## WORK TO BE COMPLETED
Each line in the material below, starting at the one with "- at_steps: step" and ending at the one with "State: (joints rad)", is to be reproduced exactly; no picture is to be copied.
######
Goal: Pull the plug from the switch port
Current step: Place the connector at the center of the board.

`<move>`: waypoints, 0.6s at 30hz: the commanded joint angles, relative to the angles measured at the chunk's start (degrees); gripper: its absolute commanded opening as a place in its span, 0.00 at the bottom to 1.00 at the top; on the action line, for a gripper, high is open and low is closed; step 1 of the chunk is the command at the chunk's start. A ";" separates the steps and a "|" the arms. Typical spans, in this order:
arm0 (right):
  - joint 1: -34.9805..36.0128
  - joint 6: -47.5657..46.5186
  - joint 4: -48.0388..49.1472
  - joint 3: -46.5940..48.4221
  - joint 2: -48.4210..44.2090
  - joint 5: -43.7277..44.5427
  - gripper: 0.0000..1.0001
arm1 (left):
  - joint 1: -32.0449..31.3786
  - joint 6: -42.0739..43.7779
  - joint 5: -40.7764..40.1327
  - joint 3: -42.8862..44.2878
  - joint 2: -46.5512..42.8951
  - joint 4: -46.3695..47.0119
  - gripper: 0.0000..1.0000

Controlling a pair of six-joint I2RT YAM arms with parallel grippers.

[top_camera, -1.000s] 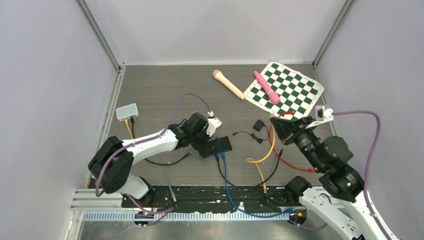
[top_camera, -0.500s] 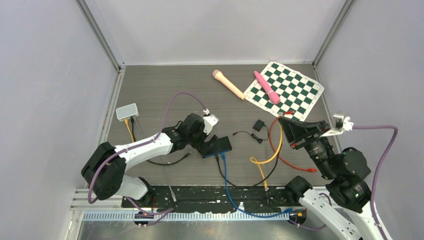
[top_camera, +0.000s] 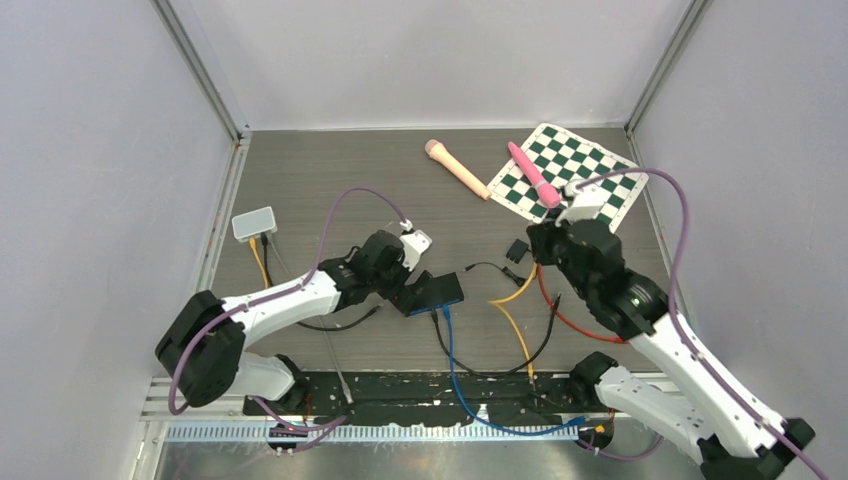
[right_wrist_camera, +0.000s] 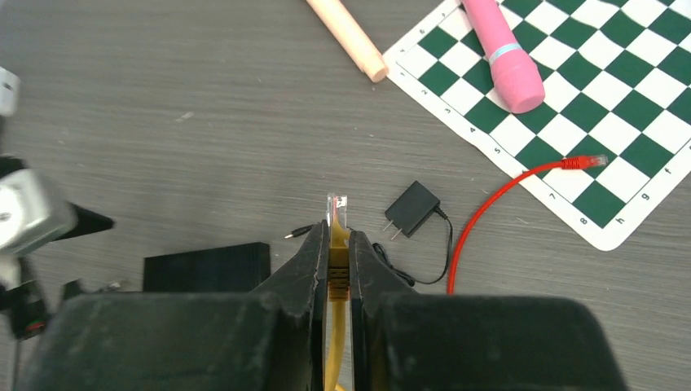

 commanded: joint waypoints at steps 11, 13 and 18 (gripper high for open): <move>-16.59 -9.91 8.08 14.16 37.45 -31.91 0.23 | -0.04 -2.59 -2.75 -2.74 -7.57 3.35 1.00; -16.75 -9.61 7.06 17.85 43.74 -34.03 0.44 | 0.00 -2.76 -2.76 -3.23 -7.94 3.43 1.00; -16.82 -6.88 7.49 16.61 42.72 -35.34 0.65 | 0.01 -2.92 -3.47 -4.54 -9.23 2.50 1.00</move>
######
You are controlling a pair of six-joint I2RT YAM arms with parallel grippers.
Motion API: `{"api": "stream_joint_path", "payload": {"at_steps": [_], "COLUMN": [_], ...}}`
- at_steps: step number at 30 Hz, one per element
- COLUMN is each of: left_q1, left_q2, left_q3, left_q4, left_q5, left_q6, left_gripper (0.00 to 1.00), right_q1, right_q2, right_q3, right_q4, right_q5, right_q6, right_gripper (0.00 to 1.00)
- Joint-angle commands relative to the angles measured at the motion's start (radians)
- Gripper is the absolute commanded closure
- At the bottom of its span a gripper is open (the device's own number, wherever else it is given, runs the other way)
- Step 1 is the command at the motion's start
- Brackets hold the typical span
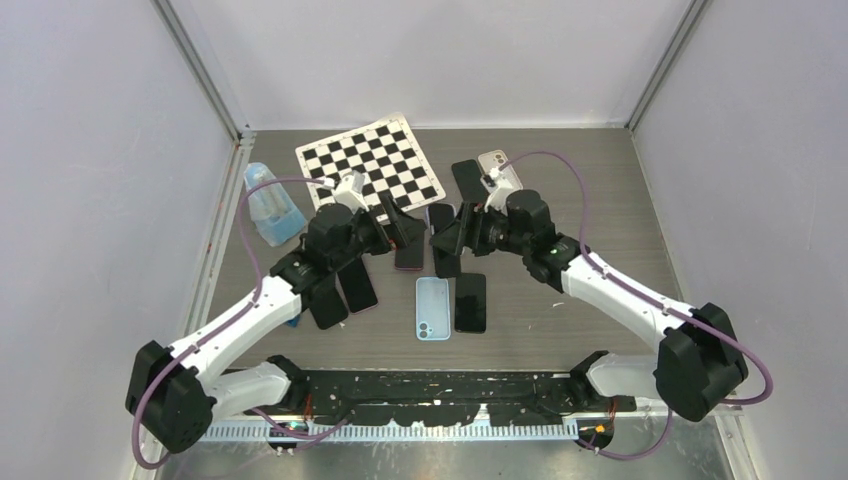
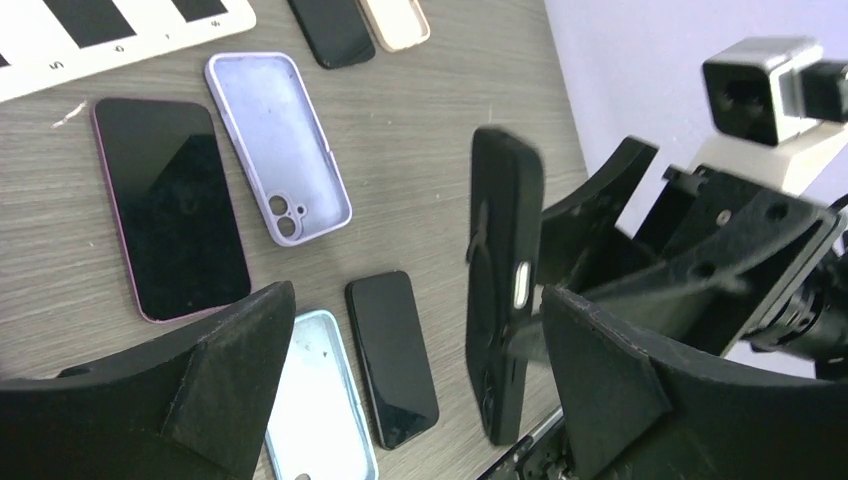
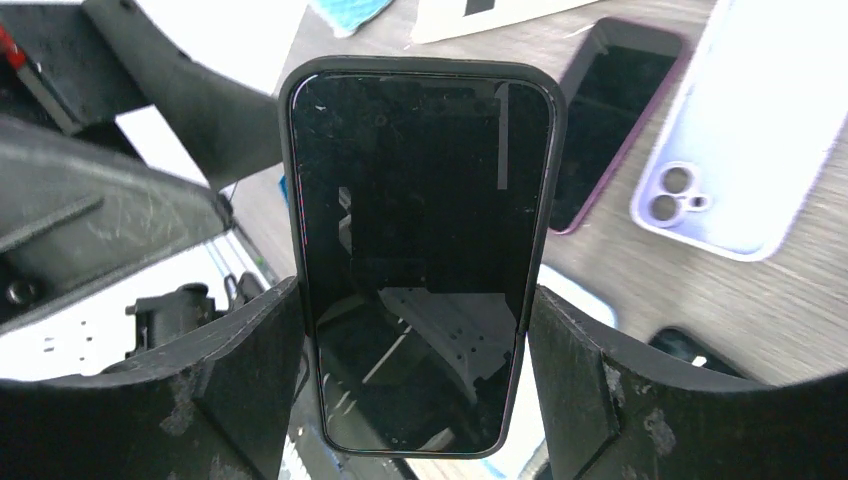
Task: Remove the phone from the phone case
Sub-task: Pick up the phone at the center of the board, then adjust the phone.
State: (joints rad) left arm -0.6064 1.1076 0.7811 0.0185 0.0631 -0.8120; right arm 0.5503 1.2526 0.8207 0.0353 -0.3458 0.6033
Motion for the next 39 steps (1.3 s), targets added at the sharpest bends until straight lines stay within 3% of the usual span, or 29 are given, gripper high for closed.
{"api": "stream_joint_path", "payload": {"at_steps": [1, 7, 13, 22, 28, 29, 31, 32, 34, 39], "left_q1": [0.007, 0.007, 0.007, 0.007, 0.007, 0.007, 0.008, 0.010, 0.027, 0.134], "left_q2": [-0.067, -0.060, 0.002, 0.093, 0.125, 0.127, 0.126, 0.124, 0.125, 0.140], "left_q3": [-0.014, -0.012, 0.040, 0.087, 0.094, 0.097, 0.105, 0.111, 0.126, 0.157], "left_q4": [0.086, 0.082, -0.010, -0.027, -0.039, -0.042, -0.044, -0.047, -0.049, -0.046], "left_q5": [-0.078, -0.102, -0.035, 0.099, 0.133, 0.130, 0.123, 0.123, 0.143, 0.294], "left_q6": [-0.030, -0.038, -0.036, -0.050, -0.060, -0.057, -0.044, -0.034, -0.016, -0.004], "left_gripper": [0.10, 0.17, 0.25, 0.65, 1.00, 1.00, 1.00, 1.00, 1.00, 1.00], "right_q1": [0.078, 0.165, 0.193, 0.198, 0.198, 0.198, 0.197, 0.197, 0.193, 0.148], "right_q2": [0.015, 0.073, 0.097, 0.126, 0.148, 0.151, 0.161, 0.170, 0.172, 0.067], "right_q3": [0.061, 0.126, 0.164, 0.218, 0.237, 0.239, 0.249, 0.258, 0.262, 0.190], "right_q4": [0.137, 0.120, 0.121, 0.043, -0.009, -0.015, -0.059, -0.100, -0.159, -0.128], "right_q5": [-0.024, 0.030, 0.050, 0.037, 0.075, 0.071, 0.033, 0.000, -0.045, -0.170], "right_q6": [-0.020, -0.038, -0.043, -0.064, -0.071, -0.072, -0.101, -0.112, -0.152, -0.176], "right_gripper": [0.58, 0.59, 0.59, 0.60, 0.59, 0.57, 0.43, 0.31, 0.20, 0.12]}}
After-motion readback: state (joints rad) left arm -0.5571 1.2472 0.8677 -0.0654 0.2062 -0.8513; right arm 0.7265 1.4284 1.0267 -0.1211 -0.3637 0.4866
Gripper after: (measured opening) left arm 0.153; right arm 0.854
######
## EXPECTED OUTPUT
- at_steps: step number at 30 Hz, one per element
- COLUMN is each of: left_q1, left_q2, left_q3, left_q4, left_q5, left_q6, left_gripper (0.00 to 1.00), right_q1, right_q2, right_q3, right_q4, right_q5, right_q6, right_gripper (0.00 to 1.00)
- Joint-angle commands relative to the angles measured at the motion's start (radians)
- Gripper is the absolute commanded closure
- At the bottom of its span a gripper is open (the device's own number, wherever else it is given, runs the other way)
- Step 1 is the command at the motion's start
- Brackets hold the typical span
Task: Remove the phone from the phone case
Sub-task: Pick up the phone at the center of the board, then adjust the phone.
State: (joints rad) left arm -0.6064 1.1076 0.7811 0.0185 0.0631 -0.8120; right arm 0.5503 1.2526 0.8207 0.0353 -0.3458 0.6033

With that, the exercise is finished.